I met with her (a good article introduced by friends)

xiaoxiao2021-03-06  37

I just got up in the morning, I suddenly received her call, let me go to her home.

I just got the snow last night, the car on the street seems to be a toddler child, I think, don't fall. Not afraid of falling or how, but I don't want her to see my wolf.

Because it is the first time. After looking for a long time, I finally found it, she opened the door, I saw her again, my eyes were only 0.1 seconds on her face, or shorter. She is very casual, there is no wearing socks.

In fact, she told me to come to the goal: One is snowing today, she doesn't want to go to work; second is a small problem with her computer, let me see.

Her house is very big, her husband sent her daughter to the kindergarten, and she was one.

The small problem is soon solved, I haven't dinked it yet, she gave me a glass of milk.

The room was very hot, she let me take the coat. I suddenly found my sweaters, I didn't feel awkward. This feeling is always in my interaction, from the beginning of the university, today after twelve years, it is married to become a home, dealing with women, I am confident, and there is more than one. Why is it always bundled in front of her, and if I have the first time I see her.

But I feel slowly like this feeling. And her feelings together, although her feelings are different from me, I am only her friend for her, maybe I have a little more than other students, because I live close to her, just this.

And I didn't, my heart told me not, from the first day of met her, I got married, I got to marry, until now, in the future, although the wild impulse of the youthful era has been with years The lapse slowly precipitates, but what is more and more clearly explained. I can't control it, I can only control my behavior and language, deceive others to include her feelings. But you can't deceive myself.

I said loudly, my fun is angry. No humor, no loss. I have a little admire yourself. But I know that there is no sentence you want to say.

In fact, in the room, she and me, we sat next to the bed, I can smell the fragrance on her body, you can kiss her a little move. You can see her feet down, her feet look nice, flourish. These are what I dream of dreaming of thousands of times. I used to have a vow to make her with me. I am afraid that only one day, I am willing to pay any price, including my negligible life.

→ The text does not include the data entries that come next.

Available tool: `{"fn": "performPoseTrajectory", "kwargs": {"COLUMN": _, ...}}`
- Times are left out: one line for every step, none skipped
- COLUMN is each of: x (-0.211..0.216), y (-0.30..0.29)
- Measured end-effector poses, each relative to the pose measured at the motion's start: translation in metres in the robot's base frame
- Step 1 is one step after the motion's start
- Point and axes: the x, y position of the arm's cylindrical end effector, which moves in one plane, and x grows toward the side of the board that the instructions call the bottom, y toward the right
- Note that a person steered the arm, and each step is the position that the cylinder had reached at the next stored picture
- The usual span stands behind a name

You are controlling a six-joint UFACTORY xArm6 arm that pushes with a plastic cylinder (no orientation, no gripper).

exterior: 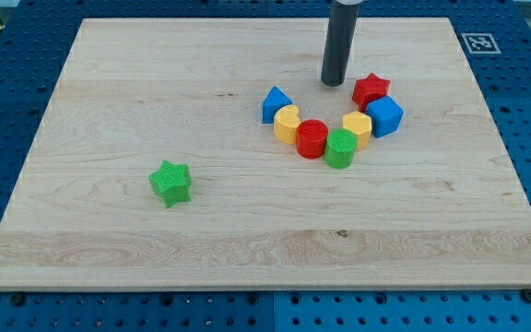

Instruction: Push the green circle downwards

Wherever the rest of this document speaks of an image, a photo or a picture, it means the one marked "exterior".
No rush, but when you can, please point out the yellow heart block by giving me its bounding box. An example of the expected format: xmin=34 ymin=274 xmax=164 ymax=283
xmin=274 ymin=104 xmax=301 ymax=144

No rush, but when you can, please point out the red cylinder block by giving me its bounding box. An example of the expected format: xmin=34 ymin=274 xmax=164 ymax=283
xmin=296 ymin=119 xmax=328 ymax=159

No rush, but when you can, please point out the blue triangle block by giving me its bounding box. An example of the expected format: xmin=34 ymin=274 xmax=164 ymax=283
xmin=262 ymin=86 xmax=293 ymax=124

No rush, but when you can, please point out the green cylinder block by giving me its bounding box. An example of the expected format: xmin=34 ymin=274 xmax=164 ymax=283
xmin=324 ymin=128 xmax=358 ymax=169

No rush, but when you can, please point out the green star block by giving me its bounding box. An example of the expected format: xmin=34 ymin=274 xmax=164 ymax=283
xmin=148 ymin=160 xmax=192 ymax=208

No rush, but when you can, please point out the yellow hexagon block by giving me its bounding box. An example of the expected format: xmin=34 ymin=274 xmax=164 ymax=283
xmin=342 ymin=111 xmax=372 ymax=150

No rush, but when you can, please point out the wooden board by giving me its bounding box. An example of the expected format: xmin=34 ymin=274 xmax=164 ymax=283
xmin=0 ymin=18 xmax=531 ymax=292

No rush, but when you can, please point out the red star block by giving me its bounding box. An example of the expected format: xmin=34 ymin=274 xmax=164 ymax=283
xmin=352 ymin=73 xmax=391 ymax=113

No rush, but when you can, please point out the blue cube block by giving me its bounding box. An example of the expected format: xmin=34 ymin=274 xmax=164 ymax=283
xmin=366 ymin=96 xmax=405 ymax=138

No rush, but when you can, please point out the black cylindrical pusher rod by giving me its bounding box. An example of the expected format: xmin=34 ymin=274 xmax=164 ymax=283
xmin=321 ymin=0 xmax=362 ymax=87

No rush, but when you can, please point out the white fiducial marker tag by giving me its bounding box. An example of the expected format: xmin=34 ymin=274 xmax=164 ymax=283
xmin=461 ymin=32 xmax=501 ymax=54

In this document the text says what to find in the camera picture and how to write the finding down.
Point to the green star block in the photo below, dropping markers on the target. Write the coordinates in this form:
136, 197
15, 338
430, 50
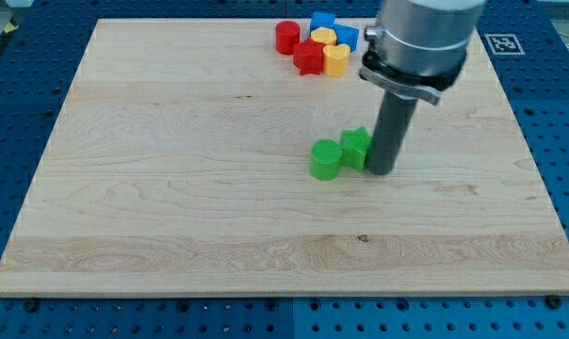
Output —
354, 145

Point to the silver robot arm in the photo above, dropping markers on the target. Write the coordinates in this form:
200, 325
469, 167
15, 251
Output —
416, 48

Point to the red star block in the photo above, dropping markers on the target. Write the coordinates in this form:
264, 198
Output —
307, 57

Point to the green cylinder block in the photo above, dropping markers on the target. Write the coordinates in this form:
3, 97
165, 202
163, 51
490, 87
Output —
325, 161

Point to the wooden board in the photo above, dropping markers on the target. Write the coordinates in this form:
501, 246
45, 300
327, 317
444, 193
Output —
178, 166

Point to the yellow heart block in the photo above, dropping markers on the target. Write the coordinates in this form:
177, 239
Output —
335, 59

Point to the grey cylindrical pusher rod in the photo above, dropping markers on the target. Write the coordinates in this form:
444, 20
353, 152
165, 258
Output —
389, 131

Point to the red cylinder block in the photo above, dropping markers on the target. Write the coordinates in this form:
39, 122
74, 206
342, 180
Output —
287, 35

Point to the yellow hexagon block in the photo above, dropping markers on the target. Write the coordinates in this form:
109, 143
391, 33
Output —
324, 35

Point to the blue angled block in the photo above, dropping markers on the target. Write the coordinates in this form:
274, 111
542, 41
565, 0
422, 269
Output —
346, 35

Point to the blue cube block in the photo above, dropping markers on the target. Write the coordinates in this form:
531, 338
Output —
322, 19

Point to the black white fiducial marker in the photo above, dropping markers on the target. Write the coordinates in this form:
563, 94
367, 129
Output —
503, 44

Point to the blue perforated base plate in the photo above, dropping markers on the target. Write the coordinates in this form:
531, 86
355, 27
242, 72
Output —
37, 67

Isn't it together now? Only we have two people, but I dare? Can I?

There is nothing in her computer, I downloaded a few software, at this time, her unit came to the phone, she started to organize clothes, makeup, ready to go. Looking at her makeup, I am a little daze, I suddenly feel that I seem to be a stealth man, I can see her, but she can't see me. Suddenly I felt very embarrassed, as if it was a universal passenger who broke out, I broke into the world of others.

The outside is very slippery, she is a bit unstable, I will help her, I feel that she is very light in my hands, it seems to be held in her hand, it is very heavy, heavy in my heart.

Her car is placed outside, the windshield is all snow, frozen is very hard. When I took a big work, I wiped it, when I wiped the car, I feel very fulfilling, just like a long time to ask her to ask her.

She wants to send me, I don't have to use it. I'm riding a bicycle.

After going back, I have been thinking with her for more than a short more than three days.